Mary, though heartbroken, had to go on with her life.  At some point, she began doing hair in the porch room of the home that she'd shared with Allen, and she petitioned the owner for it's purchase.  In 1924, the house in Lambert's Point was hers, and it is still in our family today.  Sometime later, Mary met Daniel Webster Hill, and they were married in 1929 in Philadelphia, PA, and in 1930, Daniel, had joined Mary and her parents in the home.  Mary began her family with Daniel; first giving birth to a son, Howell, and then, in 1934, to a daughter (my mother), Mary Anne.  In 1936, Mary's father, Walter, died, but she still had her mother, Minerva there to help her with the house and the chldren. Unfortunately, sometime around 1938, Daniel Hill abandoned his family for reasons unknown, and was never heard from again.
Once again, Mary was left on her own, but this time, with two children. Mary was able to carry on with her very successful hair-care business.  True love struck again, and she married Charlie Thomas, a railroad worker with whom she fell deeply in love.  Mary gave birth to her youngest daughter, Jane, in 1940.  Charlie was a loving and caring provider to his wife, daughter, and step-children.  It seemed that the family had finally found joy, but tragedy struck again, as Charlie was killed in a railroad accident, leaving Mary a widow, once again. 

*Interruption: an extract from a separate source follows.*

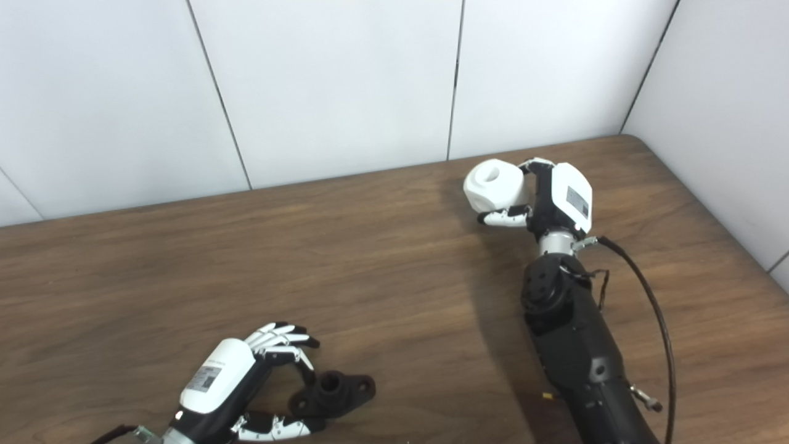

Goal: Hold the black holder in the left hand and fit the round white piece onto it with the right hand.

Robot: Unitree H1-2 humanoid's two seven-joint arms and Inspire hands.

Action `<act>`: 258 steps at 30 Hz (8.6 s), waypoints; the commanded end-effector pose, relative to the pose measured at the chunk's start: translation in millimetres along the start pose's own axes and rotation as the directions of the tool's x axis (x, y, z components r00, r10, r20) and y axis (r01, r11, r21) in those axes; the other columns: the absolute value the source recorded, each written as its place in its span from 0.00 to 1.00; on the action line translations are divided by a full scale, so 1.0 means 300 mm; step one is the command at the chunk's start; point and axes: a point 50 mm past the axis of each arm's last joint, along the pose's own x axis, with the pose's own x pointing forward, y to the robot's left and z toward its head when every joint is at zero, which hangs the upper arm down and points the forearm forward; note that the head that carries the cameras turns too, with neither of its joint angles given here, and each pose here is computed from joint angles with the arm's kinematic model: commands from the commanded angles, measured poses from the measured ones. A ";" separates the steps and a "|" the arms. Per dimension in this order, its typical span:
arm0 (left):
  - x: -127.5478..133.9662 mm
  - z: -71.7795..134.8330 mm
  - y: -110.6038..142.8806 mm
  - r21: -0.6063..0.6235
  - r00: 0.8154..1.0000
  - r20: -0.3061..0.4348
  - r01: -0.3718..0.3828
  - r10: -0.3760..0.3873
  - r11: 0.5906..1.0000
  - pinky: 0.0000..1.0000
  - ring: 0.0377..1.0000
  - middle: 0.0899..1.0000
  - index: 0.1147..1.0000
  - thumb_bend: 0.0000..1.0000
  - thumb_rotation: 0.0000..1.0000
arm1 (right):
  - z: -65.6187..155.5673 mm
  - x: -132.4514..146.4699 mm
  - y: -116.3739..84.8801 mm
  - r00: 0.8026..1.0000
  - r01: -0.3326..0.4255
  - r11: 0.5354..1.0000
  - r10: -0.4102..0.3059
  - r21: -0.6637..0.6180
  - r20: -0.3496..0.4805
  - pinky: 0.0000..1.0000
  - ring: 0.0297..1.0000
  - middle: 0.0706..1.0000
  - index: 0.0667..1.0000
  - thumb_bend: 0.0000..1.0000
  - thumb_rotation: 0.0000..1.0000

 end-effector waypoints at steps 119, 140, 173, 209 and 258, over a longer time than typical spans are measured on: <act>0.033 0.035 -0.051 0.019 0.994 -0.049 0.095 -0.094 0.995 0.90 0.85 0.76 0.42 0.52 0.05 | 0.227 -0.599 0.037 0.592 -0.712 0.701 0.568 0.040 0.572 0.86 0.91 0.82 0.45 0.52 0.15; 0.034 0.040 -0.040 0.025 0.994 -0.056 0.100 -0.099 0.995 0.91 0.85 0.76 0.42 0.52 0.05 | 0.158 -0.579 0.020 0.617 -0.704 0.710 0.584 0.038 0.527 0.87 0.91 0.82 0.45 0.52 0.15; 0.044 0.036 -0.042 0.025 0.995 -0.054 0.091 -0.090 0.995 0.90 0.85 0.76 0.42 0.52 0.05 | 0.179 -0.573 0.021 0.584 -0.690 0.724 0.571 -0.018 0.577 0.84 0.90 0.81 0.45 0.52 0.15; 0.042 0.026 -0.047 0.027 0.996 -0.047 0.080 -0.079 0.996 0.88 0.84 0.75 0.42 0.52 0.05 | 0.165 -0.583 -0.001 0.582 -0.694 0.719 0.588 -0.035 0.562 0.84 0.91 0.82 0.45 0.52 0.15; 0.046 0.029 -0.048 0.027 0.997 -0.041 0.073 -0.072 0.997 0.88 0.84 0.75 0.42 0.52 0.05 | 0.165 -0.630 0.035 0.542 -0.704 0.706 0.604 -0.077 0.584 0.84 0.93 0.82 0.45 0.52 0.14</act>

Understandably, Mary lived the rest of her life without a spouse.  She continued to do hair, and also worked as a secretary and receptionist at the local YWCA.  Her mother, Minerva, who was her partner in raising the children, died in 1960, after they were all grown and gone.  Mary carried on, living alone in the home that she'd purchased in 1924.  At some point, she joined, and became a faithful and committed member of Jerusalem Baptist Church in Norfolk. In the mid-70's, when Mary's health began to fail, she moved in with her daughter Mary's family in Hampton, VA, and later into a nursing home in Chesapeake, close to where her son lived.  Mary Davis Walker Hill Thomas, who'd lived to see three generations of her descendants, died in June, 1986, at the age of 89.  She is buried in Calvary Cemetery in Norfolk, VA in a plot with several family members, including her parents, and her beloved last husband, Charlie.